39 Why Auto-Increment Primary Key is Not Continuous #

In [Article 4], we mentioned that an auto-increment primary key can keep the primary key index in an ascending order, avoiding page splits and making the index more compact.

Previously, I have seen business designs that rely on the continuity of auto-increment primary keys, assuming that the auto-increment primary keys are consecutive. However, in reality, this assumption is incorrect because auto-increment primary keys cannot guarantee consecutive increments.

In today’s article, we will discuss this issue and explore when auto-increment primary keys may have “gaps”.

To illustrate this, let’s create a table called t, with the id as the auto-increment primary key field and c as the unique index.

CREATE TABLE `t` (
  `id` int(11) NOT NULL AUTO_INCREMENT,
  `c` int(11) DEFAULT NULL,
  `d` int(11) DEFAULT NULL,
  PRIMARY KEY (`id`),
  UNIQUE KEY `c` (`c`)
) ENGINE=InnoDB;

Where is the auto-increment value stored? #

Insert a row of data into the empty table t by executing the insert into t values(null, 1, 1); statement, and then execute the show create table command. You will see the following result:

Figure 1: The auto-generated AUTO_INCREMENT value

As you can see, the table definition contains AUTO_INCREMENT=2, which means that the next time data is inserted and an auto-increment value needs to be generated, it will be id=2.

In fact, this output can easily lead to a misunderstanding that the auto-increment value is stored in the table structure definition. However, the table structure definition is stored in a .frm file extension, but it does not store the auto-increment value.

Different storage engines have different strategies for storing auto-increment values.

For the MyISAM engine, auto-increment values are stored in the data file.
For the InnoDB engine, auto-increment values are actually stored in memory. Starting from MySQL 8.0, InnoDB has the ability to “persist” auto-increment values, meaning that if a restart occurs, the auto-increment value of the table can be restored to its value before the restart. The specific situations are as follows:
- In versions before MySQL 5.7, auto-increment values are stored in memory and not persisted. After each restart, when the table is opened for the first time, it will find the maximum auto-increment value max(id), and use max(id) + 1 as the current auto-increment value for that table. For example, if the maximum id in the current data rows of a table is 10, AUTO_INCREMENT=11. At this point, if we delete the row with id=10, the AUTO_INCREMENT will still be 11. However, if we immediately restart the instance, the AUTO_INCREMENT of this table will become 10. In other words, restarting MySQL may modify the value of AUTO_INCREMENT for a table.
- In MySQL 8.0, the change in auto-increment values is recorded in the redo log, and by relying on the redo log, the value can be restored after a restart.

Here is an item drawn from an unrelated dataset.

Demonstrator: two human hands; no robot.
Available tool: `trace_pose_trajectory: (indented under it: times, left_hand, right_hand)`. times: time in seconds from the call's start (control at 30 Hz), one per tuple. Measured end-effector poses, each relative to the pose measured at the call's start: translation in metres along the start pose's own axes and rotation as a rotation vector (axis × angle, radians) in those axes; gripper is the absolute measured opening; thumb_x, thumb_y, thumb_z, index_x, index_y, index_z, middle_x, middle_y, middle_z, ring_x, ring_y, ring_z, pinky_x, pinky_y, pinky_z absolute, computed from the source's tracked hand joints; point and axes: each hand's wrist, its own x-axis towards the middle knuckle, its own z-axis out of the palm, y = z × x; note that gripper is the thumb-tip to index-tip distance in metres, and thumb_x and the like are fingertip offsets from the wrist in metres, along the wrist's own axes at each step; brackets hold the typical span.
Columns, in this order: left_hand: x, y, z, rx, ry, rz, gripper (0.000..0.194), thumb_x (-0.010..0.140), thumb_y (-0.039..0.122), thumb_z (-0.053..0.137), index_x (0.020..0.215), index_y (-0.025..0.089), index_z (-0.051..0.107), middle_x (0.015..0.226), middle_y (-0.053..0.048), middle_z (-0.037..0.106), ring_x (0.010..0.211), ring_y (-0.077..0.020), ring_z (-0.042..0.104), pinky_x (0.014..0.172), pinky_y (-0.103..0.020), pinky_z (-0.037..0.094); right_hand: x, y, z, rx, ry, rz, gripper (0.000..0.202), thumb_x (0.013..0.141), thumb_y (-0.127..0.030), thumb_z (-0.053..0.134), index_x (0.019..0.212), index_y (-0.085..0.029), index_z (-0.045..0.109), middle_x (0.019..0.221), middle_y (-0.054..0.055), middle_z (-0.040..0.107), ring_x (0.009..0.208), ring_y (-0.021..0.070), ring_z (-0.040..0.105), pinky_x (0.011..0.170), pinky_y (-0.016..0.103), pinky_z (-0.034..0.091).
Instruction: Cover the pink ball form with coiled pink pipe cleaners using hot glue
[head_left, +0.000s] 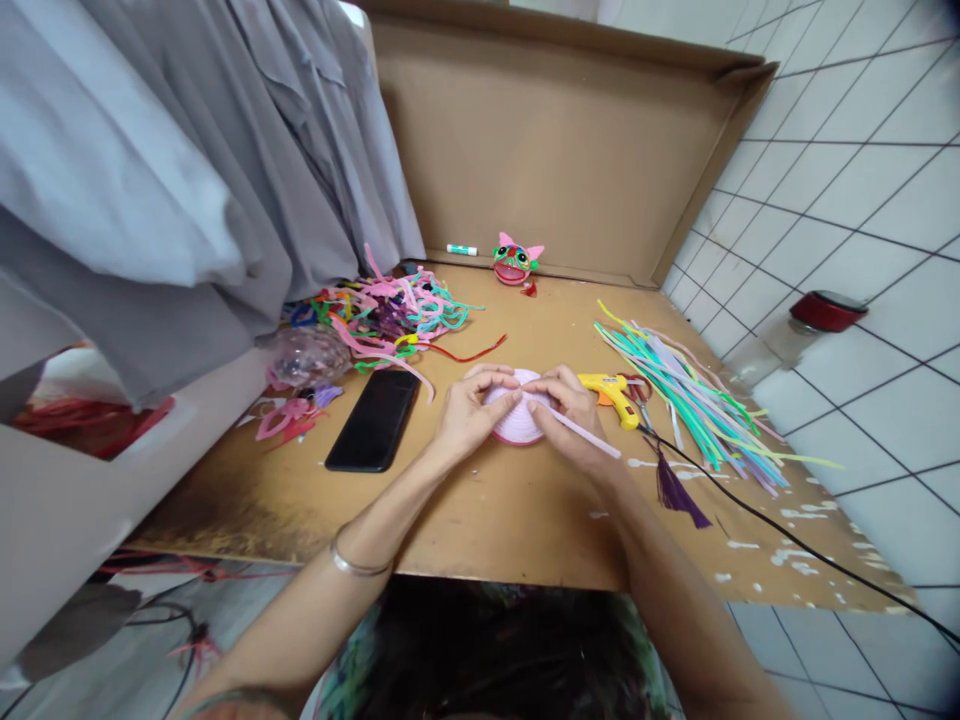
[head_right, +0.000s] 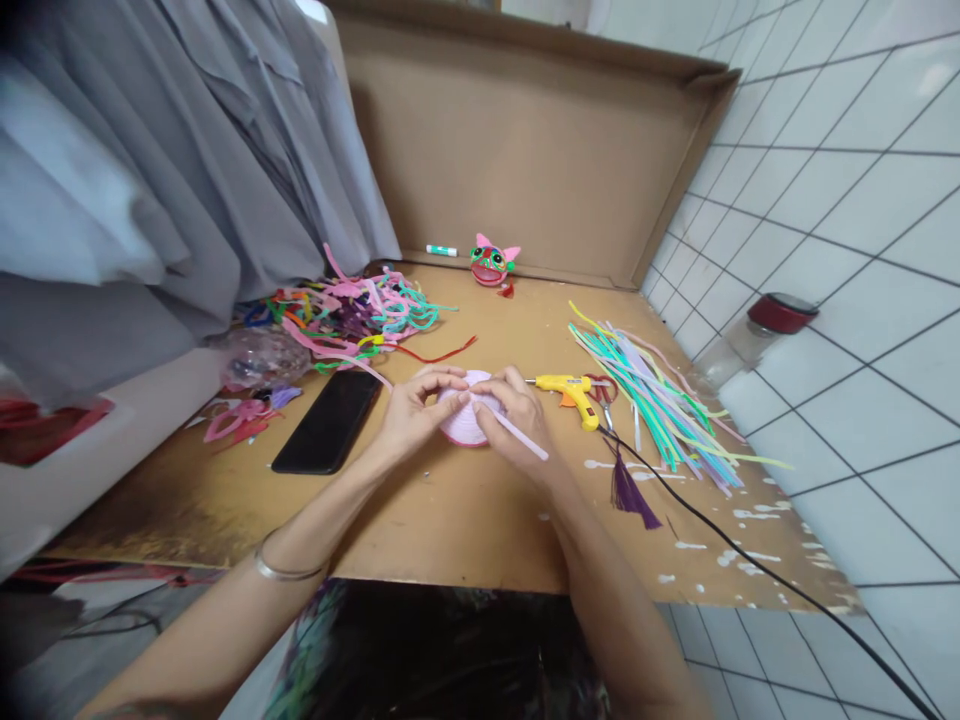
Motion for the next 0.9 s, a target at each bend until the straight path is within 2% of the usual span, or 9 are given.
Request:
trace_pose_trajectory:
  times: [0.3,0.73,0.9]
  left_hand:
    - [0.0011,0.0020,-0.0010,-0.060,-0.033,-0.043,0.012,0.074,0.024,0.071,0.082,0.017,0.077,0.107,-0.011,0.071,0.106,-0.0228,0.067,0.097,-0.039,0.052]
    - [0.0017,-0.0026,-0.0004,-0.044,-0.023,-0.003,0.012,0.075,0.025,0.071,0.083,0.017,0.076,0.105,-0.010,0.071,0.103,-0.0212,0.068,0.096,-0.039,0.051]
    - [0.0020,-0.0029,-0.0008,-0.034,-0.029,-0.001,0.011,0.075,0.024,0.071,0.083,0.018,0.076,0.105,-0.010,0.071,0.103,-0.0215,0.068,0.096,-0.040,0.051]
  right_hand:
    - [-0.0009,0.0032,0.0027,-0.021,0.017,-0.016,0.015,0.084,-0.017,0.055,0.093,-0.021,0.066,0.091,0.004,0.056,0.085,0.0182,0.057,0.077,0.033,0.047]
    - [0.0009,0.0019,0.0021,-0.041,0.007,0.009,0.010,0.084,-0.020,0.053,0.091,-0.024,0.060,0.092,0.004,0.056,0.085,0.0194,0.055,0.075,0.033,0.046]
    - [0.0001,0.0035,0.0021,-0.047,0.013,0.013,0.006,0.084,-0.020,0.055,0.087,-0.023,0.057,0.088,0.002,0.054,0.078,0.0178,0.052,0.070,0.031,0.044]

Now that we understand the storage strategies for auto-increment values in MySQL, let’s take a look at the mechanism for modifying the auto-increment values.

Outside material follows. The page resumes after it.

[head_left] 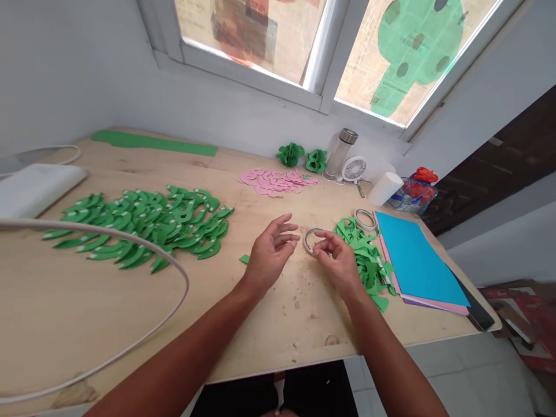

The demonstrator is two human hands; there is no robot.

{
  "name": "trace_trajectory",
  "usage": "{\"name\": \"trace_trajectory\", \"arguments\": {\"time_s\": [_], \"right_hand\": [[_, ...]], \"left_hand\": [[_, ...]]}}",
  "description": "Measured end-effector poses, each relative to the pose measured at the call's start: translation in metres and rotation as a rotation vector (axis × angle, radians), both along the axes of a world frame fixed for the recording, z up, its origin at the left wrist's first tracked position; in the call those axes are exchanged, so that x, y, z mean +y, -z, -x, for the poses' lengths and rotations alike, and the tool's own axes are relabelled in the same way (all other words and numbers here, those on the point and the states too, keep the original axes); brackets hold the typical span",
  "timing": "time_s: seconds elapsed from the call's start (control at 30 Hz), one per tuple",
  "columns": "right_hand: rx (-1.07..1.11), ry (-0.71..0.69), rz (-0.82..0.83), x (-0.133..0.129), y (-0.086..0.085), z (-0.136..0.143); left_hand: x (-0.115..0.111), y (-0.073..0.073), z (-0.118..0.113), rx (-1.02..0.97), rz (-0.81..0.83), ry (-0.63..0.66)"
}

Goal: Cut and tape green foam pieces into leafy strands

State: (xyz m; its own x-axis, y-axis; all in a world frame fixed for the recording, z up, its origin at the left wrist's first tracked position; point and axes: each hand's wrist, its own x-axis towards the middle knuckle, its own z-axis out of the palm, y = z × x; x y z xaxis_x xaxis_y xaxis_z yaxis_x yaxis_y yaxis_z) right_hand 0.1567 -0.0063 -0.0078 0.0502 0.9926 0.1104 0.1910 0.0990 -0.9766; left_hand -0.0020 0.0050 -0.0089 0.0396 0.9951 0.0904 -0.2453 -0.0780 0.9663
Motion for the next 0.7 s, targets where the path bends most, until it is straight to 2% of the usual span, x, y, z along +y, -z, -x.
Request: {"name": "trace_trajectory", "arguments": {"time_s": [0.1,0.23,0.47,0.7], "right_hand": [[0.243,-0.007,0.061,0.0,-0.009,0.009],[0.39,0.019,0.085,0.004,-0.011,0.024],[0.423,0.012,0.061,0.008,0.005,0.028],[0.409,0.044,0.046,0.006,0.006,0.025]], "left_hand": [[-0.003,-0.005,0.001,-0.053,0.006,0.035],[-0.003,-0.008,0.002,-0.082,-0.006,0.012],[-0.002,-0.011,0.003,-0.092,0.025,-0.018],[-0.003,-0.011,0.004,-0.15,0.043,-0.003]]}}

Mechanism for modifying auto-increment values #

In MySQL, if a field id is defined as AUTO_INCREMENT, the behavior of the auto-increment value when inserting a row of data is as follows:

If the id field is specified as 0, null, or not specified when inserting data, then the current AUTO_INCREMENT value of this table is filled into the auto-increment field.
If the id field is specified with a specific value when inserting data, the value specified in the statement is used directly.

Depending on the relationship between the value to be inserted and the current auto-increment value, the modification result of the auto-increment value will also vary. Assuming the value to be inserted is X and the current auto-increment value is Y:

If X < Y, the auto-increment value for this table remains unchanged.
If X >= Y, the current auto-increment value needs to be modified to a new value.

The algorithm for generating new auto-increment values is as follows: starting from auto_increment_offset and incrementing continuously by auto_increment_increment, until finding the first value greater than X, which is then used as the new auto-increment value.

Here, auto_increment_offset and auto_increment_increment are two system parameters used to indicate the initial value and step size of the auto-increment, respectively. Both default values are 1.

Note: In some scenarios, not all default values are used. For example, in a dual M master-slave structure, when dual writes are required, we may set auto_increment_increment=2 to make the auto-increment ids in one database always odd and the ones in another database always even, avoiding conflicts between primary keys generated by the two databases.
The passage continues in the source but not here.